Note that the query of \Cref{ex:bag-vs-set} in set semantics is indeed non-hierarchical~\cite{DS12}, and thus \sharpphard.
To see why computing this probability is hard, observe that the three clauses $(W_aW_b, W_bW_c,\text{ and }W_aW_c)$ of $(\ref{eq:poly-set})$ are not independent (the same variables appear in multiple clauses) nor disjoint (the clauses are not mutually exclusive).  Computing the probability of such formulas exactly requires exponential time algorithms (e.g., Shanon Decomposition).
Conversely, in Bag-PDBs, correlations between monomials of the SOP polynomial (\ref{eq:poly-bag}) are not problematic thanks to linearity of expectation.
The expectation computation over the output lineage is simply the sum of expectations of each clause.
For \Cref{ex:intro}, the expectation is simply
\begin{equation*}
\expct\pbox{\poly_{bag}(W_a, W_b, W_c)} = \expct\pbox{W_aW_b} + \expct\pbox{W_bW_c} + \expct\pbox{W_cW_a}
\end{equation*}
In this particular lineage polynomial, all variables in each product clause are independent, so we can push expectations through.
\begin{equation*}
= \expct\pbox{W_a}\expct\pbox{W_b} + \expct\pbox{W_b}\expct\pbox{W_c} + \expct\pbox{W_c}\expct\pbox{W_a}
\end{equation*}
Computing such expectations is indeed linear in the size of the SOP as the number of operations in the computation is \textit{exactly} the number of multiplication and addition operations of the polynomial.
As a further interesting feature of this example, note that $\expct\pbox{W_i} = \probOf[W_i = 1]$, and so taking the same polynomial over the reals:
\begin{equation}
\label{eqn:can-inline-probabilities-into-polynomial}
\expct\pbox{\poly_{bag}}
= \poly_{bag}(\probOf[W_a=1], \probOf[W_b=1], \probOf[W_c=1])
\end{equation}
\Cref{eqn:can-inline-probabilities-into-polynomial} is not true in general, as we shall see in \Cref{sec:suplin-bags}.

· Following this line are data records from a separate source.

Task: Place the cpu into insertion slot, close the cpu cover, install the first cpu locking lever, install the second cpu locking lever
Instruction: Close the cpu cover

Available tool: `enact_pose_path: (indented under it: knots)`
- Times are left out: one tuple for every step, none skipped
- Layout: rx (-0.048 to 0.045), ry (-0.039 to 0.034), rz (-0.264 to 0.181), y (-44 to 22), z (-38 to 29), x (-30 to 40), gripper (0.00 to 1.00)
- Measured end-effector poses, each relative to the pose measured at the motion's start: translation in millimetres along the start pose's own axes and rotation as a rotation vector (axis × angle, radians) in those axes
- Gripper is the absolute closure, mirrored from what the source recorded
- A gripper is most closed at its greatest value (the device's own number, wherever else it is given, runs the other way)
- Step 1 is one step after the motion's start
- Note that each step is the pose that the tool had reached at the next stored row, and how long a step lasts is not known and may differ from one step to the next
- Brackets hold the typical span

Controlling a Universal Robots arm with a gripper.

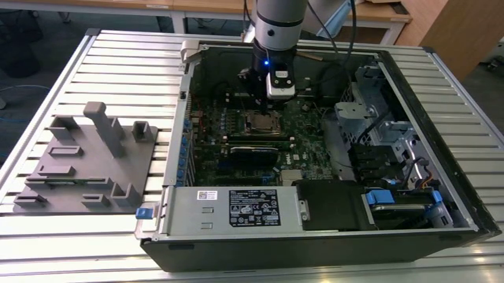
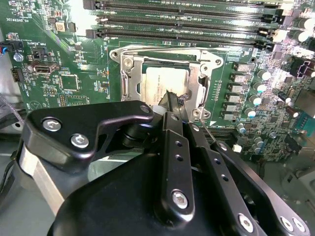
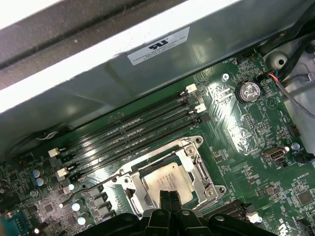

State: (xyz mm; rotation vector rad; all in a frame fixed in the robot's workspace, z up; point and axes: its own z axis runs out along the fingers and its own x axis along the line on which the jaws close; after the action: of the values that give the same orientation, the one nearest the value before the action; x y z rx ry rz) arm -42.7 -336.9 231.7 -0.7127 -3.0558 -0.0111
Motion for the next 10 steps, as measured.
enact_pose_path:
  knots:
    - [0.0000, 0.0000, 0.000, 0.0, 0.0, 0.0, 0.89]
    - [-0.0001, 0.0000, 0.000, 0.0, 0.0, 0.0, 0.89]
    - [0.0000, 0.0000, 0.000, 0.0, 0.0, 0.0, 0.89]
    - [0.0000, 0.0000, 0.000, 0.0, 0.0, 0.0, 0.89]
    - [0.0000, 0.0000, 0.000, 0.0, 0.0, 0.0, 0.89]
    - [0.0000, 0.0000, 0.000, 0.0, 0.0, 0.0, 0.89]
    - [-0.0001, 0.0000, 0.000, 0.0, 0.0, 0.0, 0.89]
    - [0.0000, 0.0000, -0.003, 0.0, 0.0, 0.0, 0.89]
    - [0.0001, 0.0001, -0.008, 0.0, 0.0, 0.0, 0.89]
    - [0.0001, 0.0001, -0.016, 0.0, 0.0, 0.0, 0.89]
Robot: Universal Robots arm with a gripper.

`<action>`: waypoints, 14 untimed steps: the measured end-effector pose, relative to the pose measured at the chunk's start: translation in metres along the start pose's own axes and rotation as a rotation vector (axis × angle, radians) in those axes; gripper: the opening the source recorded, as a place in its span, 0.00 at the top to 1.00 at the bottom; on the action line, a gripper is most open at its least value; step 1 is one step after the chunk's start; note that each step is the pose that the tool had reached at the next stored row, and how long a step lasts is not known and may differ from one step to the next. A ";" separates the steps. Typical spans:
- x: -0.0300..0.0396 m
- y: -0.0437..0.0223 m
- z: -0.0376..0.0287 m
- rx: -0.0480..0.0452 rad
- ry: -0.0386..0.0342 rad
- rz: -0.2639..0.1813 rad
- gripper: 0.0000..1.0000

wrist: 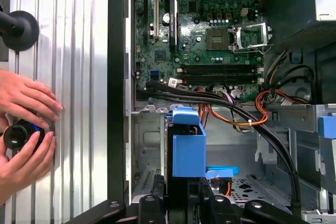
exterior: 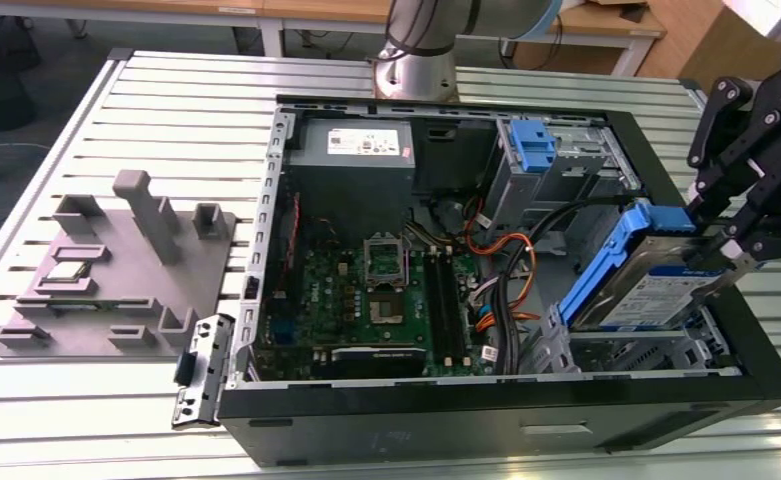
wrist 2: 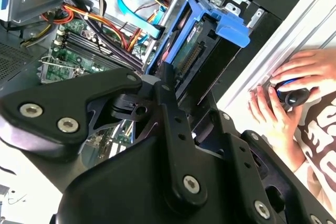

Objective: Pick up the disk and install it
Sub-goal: 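Insert the disk into the insertion slot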

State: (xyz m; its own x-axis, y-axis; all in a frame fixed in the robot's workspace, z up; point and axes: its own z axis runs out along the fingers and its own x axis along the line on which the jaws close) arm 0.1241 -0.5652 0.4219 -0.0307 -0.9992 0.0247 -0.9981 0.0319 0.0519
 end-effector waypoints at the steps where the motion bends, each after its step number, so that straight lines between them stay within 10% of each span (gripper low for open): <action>1: 0.0002 -0.0001 0.0018 0.0000 0.0000 0.000 0.65; 14: 0.0005 -0.0004 0.0063 0.0000 -0.0002 0.000 0.58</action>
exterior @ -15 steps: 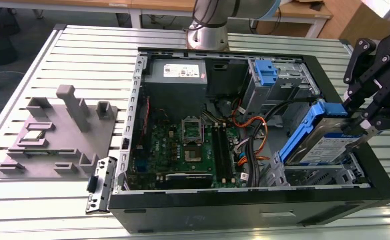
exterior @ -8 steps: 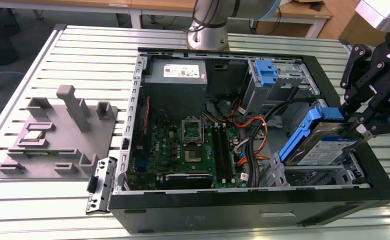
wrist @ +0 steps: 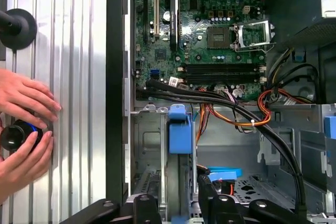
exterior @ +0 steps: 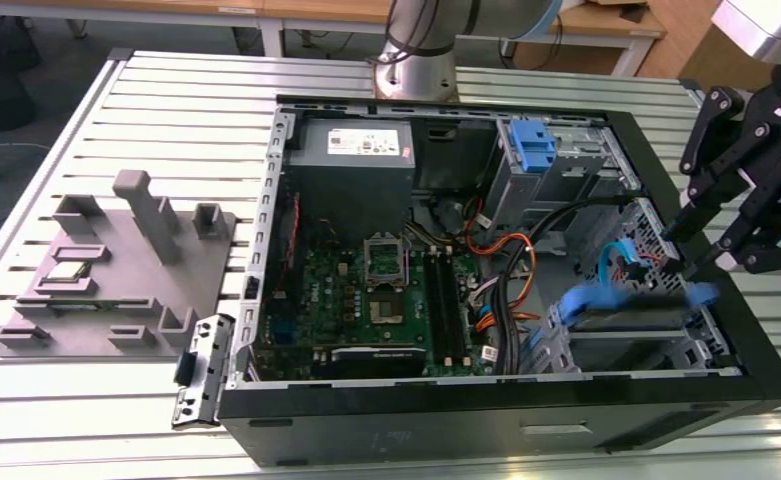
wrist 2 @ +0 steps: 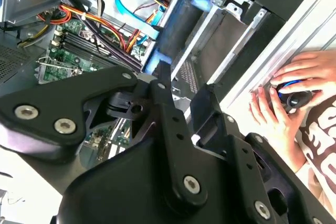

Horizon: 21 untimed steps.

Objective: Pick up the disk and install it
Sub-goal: 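Insert the disk into the insertion slot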

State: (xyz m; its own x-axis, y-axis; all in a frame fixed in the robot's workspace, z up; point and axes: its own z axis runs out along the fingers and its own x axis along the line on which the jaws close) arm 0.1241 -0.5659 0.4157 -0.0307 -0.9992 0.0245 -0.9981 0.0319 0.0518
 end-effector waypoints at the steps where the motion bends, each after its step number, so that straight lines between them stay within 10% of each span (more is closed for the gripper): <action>1: 0.0000 0.0000 -0.0001 0.0000 0.0002 0.000 0.58; 21: -0.0005 0.0093 0.0337 0.0105 -0.0011 -0.019 0.58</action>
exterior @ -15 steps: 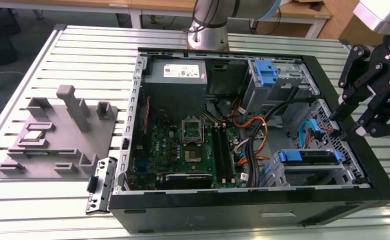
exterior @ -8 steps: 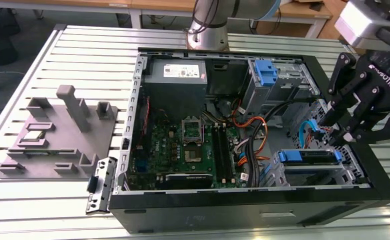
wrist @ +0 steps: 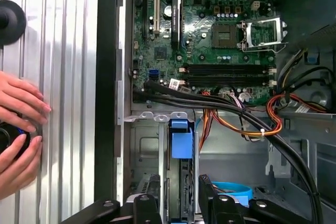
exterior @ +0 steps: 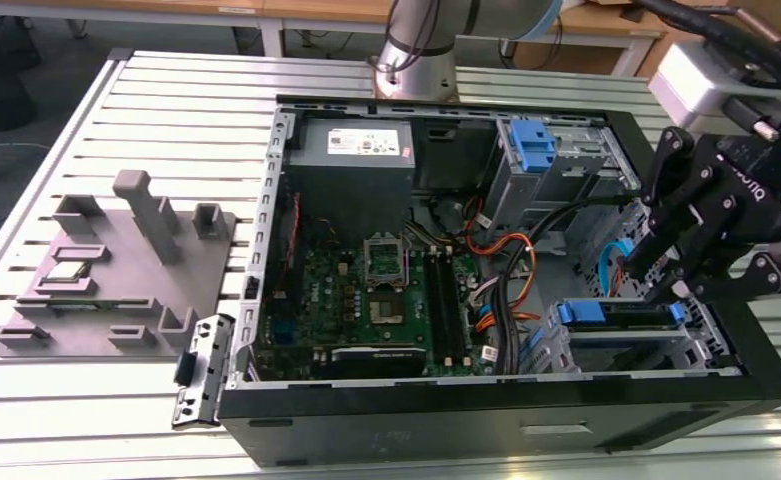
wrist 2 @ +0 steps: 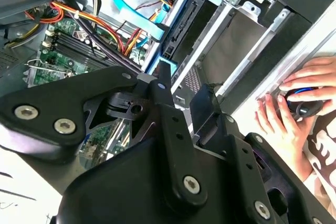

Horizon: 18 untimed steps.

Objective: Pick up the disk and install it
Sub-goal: 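Insert the disk into the insertion slot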

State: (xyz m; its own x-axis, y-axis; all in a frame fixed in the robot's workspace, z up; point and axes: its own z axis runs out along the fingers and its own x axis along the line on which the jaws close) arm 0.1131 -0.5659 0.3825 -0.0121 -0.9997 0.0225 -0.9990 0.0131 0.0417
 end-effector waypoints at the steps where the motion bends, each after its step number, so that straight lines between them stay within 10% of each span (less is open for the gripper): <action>1: 0.0000 0.0000 0.0018 0.0001 0.0000 -0.001 0.58; 18: -0.0021 -0.0009 0.0190 0.0134 0.0021 -0.058 0.58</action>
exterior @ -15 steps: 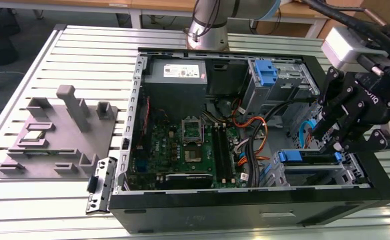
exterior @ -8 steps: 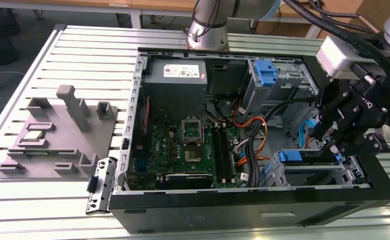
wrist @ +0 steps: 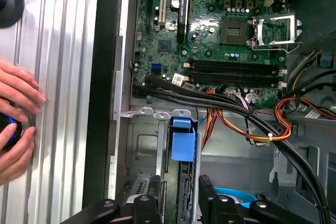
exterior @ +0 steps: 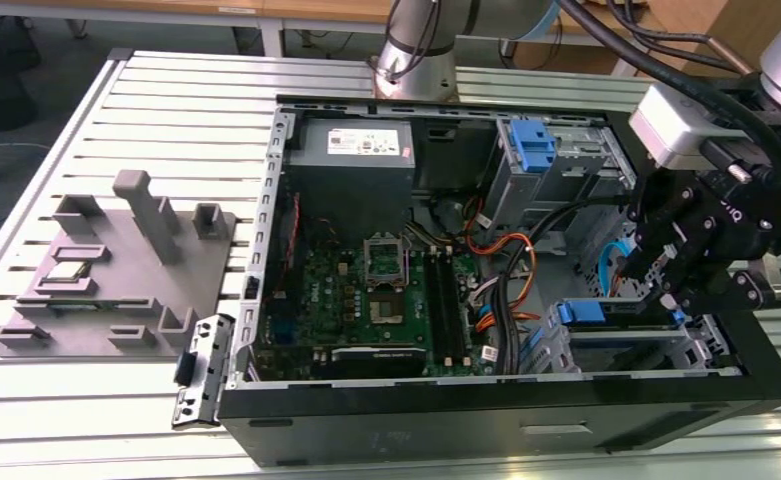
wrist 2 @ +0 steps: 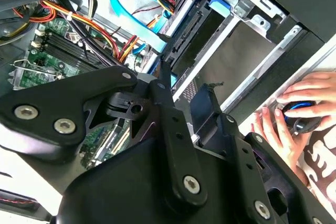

Though computing the expected count of an output bag PDB tuple $\tup$  is linear when $\tup$ is in SOP form, %has received much less attention, perhaps due to the property of linearity of expectation noted above.
%, perhaps because on the surface, the problem is trivially tractable.In fact, as mentioned, it is linear time when the lineage polynomial is encoded in an SOP representation.
there exist compressed representations of polynomials, e.g., factorizations~\cite{factorized-db}, that can be polynomially more concise than their SOP counterpart.
These compression schemes are analogous to typical database optimizations like projection push-down~\cite{DBLP:books/daglib/0020812}, (where e.g. in the case of a projection followed by a join, addition would be performed prior to multiplication, yielding a product of sums), hinting that perhaps even Bag-PDBs have higher query processing complexity than deterministic databases.
In this paper, we confirm this intuition, first proving that computing the expected count of a query result tuple is super-linear (\sharpwonehard) in the size of a compressed lineage representation, and then relating the size of the compressed lineage to the cost of answering a deterministic query.

In view of this hardness result, we develop an approximation algorithm for expected counts of SPJU query results over Bag-PDBs that is, to our knowledge, the first linear time (in the size of the factorized lineage) $(1-\epsilon)$-approximation.
By extension, this algorithm only has a constant factor slower runtime relative to deterministic query processing.\footnote{
	Monte-carlo sampling~\cite{jampani2008mcdb} is also trivially a constant factor slower, but can only guarantee additive rather than our stronger multiplicative bounds.
}
This is an important result, because it implies that computing approximate expectations for SPJU queries can indeed be competitive with deterministic query evaluation over bag databases.

\subsection{Overview of our results and techniques}
Concretely, in this paper:
(i) We show that computing the expected count of conjunctive queries whose output is a bag-$\ti$ is hard (i.e., superlinear in the size of a compressed lineage encoding) by reduction from counting the number of $k$-matchings over an arbitrary graph;
(ii) We present an $(1-\epsilon)$-approximation algorithm for bag-$\ti$s and show that its complexity is linear in the size of the compressed lineage encoding;
(iii) We generalize the approximation algorithm to bag-$\bi$s, a more general model of probabilistic data;
(iv) We further generalize our results to higher moments and prove that for RA+ queries, the processing time in approximation is within a constant factor of the same query processed deterministically.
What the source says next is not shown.